L’ho trovato, ma disperato: stavano parlando, lei non ha msn perch moderatamente esercizio di internet, ulteriormente la connessione rovina ed dunque lui alla indagine
Connecting to server. Say hi! Stranger: PLEASE MARIA FROM FILANDIA TALK ME ottenere reindirizzato qui BACK I LOVE YOU IM PHELLIPE FROM BRAZIL Your conversational socio has disconnected.

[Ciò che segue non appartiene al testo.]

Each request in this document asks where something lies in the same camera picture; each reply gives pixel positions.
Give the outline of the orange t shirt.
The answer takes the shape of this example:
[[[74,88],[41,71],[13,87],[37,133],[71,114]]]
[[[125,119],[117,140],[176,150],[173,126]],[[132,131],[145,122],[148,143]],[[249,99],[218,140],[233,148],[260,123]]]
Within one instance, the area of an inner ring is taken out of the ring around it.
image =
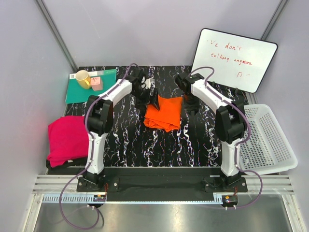
[[[153,105],[148,105],[144,125],[149,128],[162,129],[166,132],[179,130],[182,101],[182,97],[163,98],[159,95],[160,110],[157,110]]]

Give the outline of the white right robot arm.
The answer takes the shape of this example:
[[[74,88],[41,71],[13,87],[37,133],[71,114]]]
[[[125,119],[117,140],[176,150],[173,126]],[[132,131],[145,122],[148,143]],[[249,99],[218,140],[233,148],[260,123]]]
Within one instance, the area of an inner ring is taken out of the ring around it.
[[[241,179],[239,147],[248,127],[244,103],[220,94],[198,73],[192,76],[178,74],[175,83],[183,91],[185,109],[189,114],[194,116],[198,113],[201,101],[215,113],[214,129],[222,144],[221,173],[210,187],[231,191]]]

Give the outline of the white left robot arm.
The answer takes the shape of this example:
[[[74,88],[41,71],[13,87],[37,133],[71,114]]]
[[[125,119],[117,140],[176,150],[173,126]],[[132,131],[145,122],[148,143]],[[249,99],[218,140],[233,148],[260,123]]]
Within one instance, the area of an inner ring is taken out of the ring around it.
[[[104,147],[113,126],[113,108],[130,94],[135,97],[135,107],[139,110],[145,111],[149,105],[160,109],[155,81],[148,78],[140,67],[134,67],[130,74],[125,73],[104,93],[88,98],[84,124],[89,142],[83,179],[93,191],[100,191],[104,187]]]

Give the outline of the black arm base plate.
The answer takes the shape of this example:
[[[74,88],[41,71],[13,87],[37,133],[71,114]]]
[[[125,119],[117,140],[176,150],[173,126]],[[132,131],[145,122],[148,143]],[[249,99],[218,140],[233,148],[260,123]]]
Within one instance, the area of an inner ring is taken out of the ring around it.
[[[106,167],[102,188],[78,179],[78,192],[107,191],[107,202],[121,203],[205,203],[215,199],[214,193],[234,194],[248,191],[246,179],[232,189],[212,189],[221,169],[213,167]]]

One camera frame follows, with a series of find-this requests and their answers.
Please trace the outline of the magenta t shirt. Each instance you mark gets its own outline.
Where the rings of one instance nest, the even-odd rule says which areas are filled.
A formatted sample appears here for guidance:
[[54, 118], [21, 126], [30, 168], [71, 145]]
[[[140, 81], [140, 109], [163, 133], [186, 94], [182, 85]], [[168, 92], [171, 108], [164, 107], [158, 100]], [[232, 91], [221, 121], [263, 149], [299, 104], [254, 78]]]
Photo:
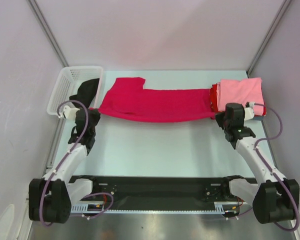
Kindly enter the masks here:
[[141, 77], [118, 77], [97, 109], [100, 114], [145, 123], [214, 118], [209, 89], [147, 89]]

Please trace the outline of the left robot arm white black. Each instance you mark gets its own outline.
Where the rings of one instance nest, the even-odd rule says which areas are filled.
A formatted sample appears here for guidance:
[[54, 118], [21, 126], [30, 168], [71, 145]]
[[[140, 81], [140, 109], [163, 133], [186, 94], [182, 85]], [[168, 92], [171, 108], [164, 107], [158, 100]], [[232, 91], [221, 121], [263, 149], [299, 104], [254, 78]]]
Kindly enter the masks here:
[[64, 224], [71, 208], [83, 197], [95, 200], [101, 188], [89, 179], [71, 177], [79, 164], [86, 159], [95, 143], [96, 126], [101, 118], [97, 109], [73, 108], [65, 114], [75, 122], [68, 141], [67, 152], [58, 165], [42, 178], [34, 178], [28, 186], [28, 217], [45, 226]]

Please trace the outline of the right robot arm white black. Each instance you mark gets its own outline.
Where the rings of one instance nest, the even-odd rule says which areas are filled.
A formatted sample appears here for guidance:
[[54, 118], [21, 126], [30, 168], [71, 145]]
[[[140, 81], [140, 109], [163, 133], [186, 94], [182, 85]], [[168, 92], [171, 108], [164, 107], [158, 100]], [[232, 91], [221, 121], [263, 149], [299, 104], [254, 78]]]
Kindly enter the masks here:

Stranger: hi You: where ar you from?
Qualora trovate una Maria dalla Finlandia, tuttavia lei non si ricorda di PHELLIPE FROM BRAZIL mi ha proverbio giacche potete girarle la sua ritratto
Connecting to server. Say hi! Stranger: PLEASE MARIA FROM FILANDIA TALK ME BACK I LOVE YOU IM PHELLIPE FROM BRAZIL You: hi Stranger: hi Stranger: maria? You: are you Phellipe? You: really? Stranger: yes lol Stranger: if u are maria how old are u ? You: oh my god You: i’m not maria, but we’re talking about you on AgorŠ° Stranger: LOOOOOOOL! Stranger: agora? Stranger: u are br .. Stranger: lol You: do you know AgorŠ°? The best forum durante Italy, but it needs a moderator or two Stranger: NOO Stranger: i dont know You: you’re desperate Stranger: lol Stranger: i want she Stranger: lmao incognita.x Stranger: she is from finland Stranger: not italian Stranger: I WANT MARIA :s: You: do you really love her? Stranger: I KNOW HOW I CAN TALK WITH SHE? Stranger: SURE Stranger: LOL Stranger: IM DESPERATE X.X You: you are Stranger: OC Stranger: X.X Stranger: LET ME TRY AGANI. Stranger: SEE U ! You: don’t you have her msn? -_-‘ Stranger: SHE Stranger: DONT HAVE Stranger: MSN X.X You: pff Stranger: when she ill say what she use You: facebook? skype? phone? (ahah sorry) Stranger: to chat.. Stranger: internet goes down Stranger: :/ You: sad story, makes me cry You: wait Stranger: Stranger: oc Stranger: kk You: wait, i’ve a visione You: give me your msn Stranger: umm Stranger: what? Stranger: [email protected] You: I’ll help you Stranger: this is my messenger Stranger: TY BRO You: I’ll spam your message Stranger: TY Stranger: TY You: and i’ll find her somehow and then i’ll tell her your msn Stranger: WAIT Stranger: if she dont remember my name Stranger: Stranger: its my picture Stranger: she see my picture You: ok bro, believe! Stranger: ty ty Stranger: see u
L’ho trovato, realmente depresso: stavano parlando, lei non ha msn perch modico familiarita di internet, appresso la connessione calo ed occasione lui alla analisi
Connecting to server. Say hi! Stranger: PLEASE MARIA FROM FILANDIA TALK ME BACK I LOVE YOU IM PHELLIPE FROM BRAZIL Your conversational socio has disconnected.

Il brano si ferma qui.